» **What to do**:
Give back exactly the lines of the material below that start at the one holding "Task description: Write" and end at the last line, minus the pictures.
- Opening Delimiter -
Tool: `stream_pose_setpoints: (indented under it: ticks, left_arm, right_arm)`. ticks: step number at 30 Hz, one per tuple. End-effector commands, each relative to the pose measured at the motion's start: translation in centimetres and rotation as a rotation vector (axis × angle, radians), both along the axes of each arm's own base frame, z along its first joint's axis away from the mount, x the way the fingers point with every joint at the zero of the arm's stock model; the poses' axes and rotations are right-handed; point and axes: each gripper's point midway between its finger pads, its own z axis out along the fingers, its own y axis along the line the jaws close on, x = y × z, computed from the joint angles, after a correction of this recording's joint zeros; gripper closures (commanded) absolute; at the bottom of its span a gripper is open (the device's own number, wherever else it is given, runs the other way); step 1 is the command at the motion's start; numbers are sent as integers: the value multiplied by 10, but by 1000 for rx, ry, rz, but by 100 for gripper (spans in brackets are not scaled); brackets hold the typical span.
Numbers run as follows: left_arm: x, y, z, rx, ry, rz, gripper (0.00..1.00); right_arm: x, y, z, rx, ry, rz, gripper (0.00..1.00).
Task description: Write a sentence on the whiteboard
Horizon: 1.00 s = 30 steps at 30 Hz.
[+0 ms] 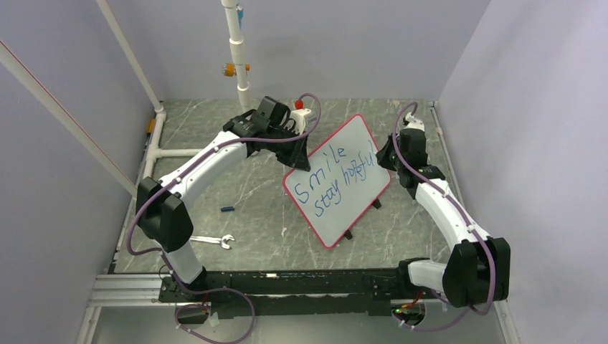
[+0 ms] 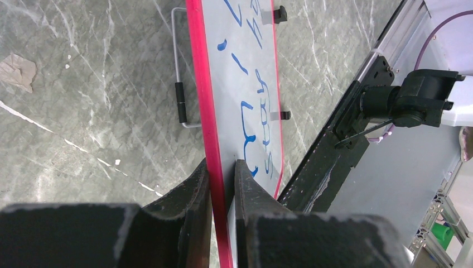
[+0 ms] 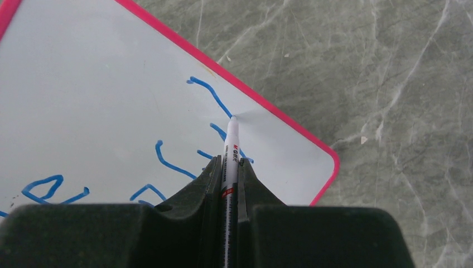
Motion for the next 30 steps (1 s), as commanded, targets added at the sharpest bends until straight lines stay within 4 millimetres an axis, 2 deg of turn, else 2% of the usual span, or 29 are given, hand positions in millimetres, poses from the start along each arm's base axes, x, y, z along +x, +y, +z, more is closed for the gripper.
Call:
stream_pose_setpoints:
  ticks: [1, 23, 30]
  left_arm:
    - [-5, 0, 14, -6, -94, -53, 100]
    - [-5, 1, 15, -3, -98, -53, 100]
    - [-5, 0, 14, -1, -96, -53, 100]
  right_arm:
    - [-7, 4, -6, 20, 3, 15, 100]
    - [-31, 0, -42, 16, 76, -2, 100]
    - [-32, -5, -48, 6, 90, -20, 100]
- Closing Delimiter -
» **Task solution**:
Task description: Write a sentence on the whiteboard
Horizon: 1.00 s = 30 steps at 30 Hz.
[+0 ms] 
[+0 ms] 
[+0 ms] 
Motion for the next 30 steps (1 s), as commanded, targets added at the sharpest bends until straight lines stay within 4 millimetres an axis, 2 deg of turn, else 2% of the usual span, or 29 are given, hand positions in millimetres, poses from the start along each arm's base axes, x, y, z along +x, +y, +z, more is closed for the gripper.
Call:
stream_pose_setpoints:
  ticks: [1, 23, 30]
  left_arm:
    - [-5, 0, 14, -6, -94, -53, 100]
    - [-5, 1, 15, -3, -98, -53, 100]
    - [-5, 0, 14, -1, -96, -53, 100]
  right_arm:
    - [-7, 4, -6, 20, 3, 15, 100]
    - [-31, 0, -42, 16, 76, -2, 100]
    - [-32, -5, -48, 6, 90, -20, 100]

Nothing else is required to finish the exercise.